● EXERCISE DETAILS:
Print the full listing once more, exactly as given.

● DATA SEGMENT:
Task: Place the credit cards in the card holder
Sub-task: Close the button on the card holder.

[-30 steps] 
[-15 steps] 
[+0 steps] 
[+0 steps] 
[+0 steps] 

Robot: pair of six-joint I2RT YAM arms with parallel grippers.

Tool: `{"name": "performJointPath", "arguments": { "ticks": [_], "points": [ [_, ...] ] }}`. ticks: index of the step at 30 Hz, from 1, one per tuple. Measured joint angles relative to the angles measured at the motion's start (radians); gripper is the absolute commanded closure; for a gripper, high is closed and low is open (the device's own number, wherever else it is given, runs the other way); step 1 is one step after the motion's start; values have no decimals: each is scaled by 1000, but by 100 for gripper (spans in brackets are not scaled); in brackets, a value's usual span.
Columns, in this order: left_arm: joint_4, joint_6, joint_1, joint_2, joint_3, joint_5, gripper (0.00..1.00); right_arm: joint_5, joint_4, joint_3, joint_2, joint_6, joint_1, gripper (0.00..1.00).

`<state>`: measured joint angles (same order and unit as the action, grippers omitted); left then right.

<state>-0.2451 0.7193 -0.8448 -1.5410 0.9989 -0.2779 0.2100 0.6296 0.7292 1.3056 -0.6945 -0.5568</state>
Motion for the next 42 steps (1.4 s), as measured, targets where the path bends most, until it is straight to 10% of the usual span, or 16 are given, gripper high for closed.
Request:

● SOLVED EXERCISE:
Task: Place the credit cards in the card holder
Sub-task: Close the button on the card holder.

[-30 steps] 
[-15 steps] 
[+0 steps] 
[+0 steps] 
[+0 steps] 

Robot: pair of six-joint I2RT YAM arms with parallel grippers.

Tool: `{"name": "performJointPath", "arguments": { "ticks": [_], "points": [ [_, ...] ] }}`. ticks: index of the step at 30 Hz, from 1, one per tuple. Measured joint angles relative to the angles measured at the motion's start (radians); gripper is the absolute commanded closure; for a gripper, high is closed and low is open (the device's own number, wherever else it is given, runs the other way); step 1 is one step after the motion's start; values have no decimals: each is scaled by 1000, but by 100 for gripper (spans in brackets are not scaled); in brackets, a value's usual span.
Columns, in this order: left_arm: joint_4, joint_6, joint_1, joint_2, joint_3, joint_5, gripper (0.00..1.00); right_arm: joint_5, joint_4, joint_3, joint_2, joint_6, joint_1, gripper (0.00..1.00).

`<state>`: measured joint angles (same order and unit as the action, grippers omitted); left then right.

<state>-0.2451 0.7193 -0.8448 -1.5410 0.9989 -0.2779 0.2100 0.6296 0.7292 1.3056 -0.6945 -0.5568</state>
Motion for the next 42 steps (1.4 s), as measured, targets where the path bends most, until it is straight to 10% of the usual span, or 16 are given, gripper high for closed.
Request:

Nothing else remains in this exercise.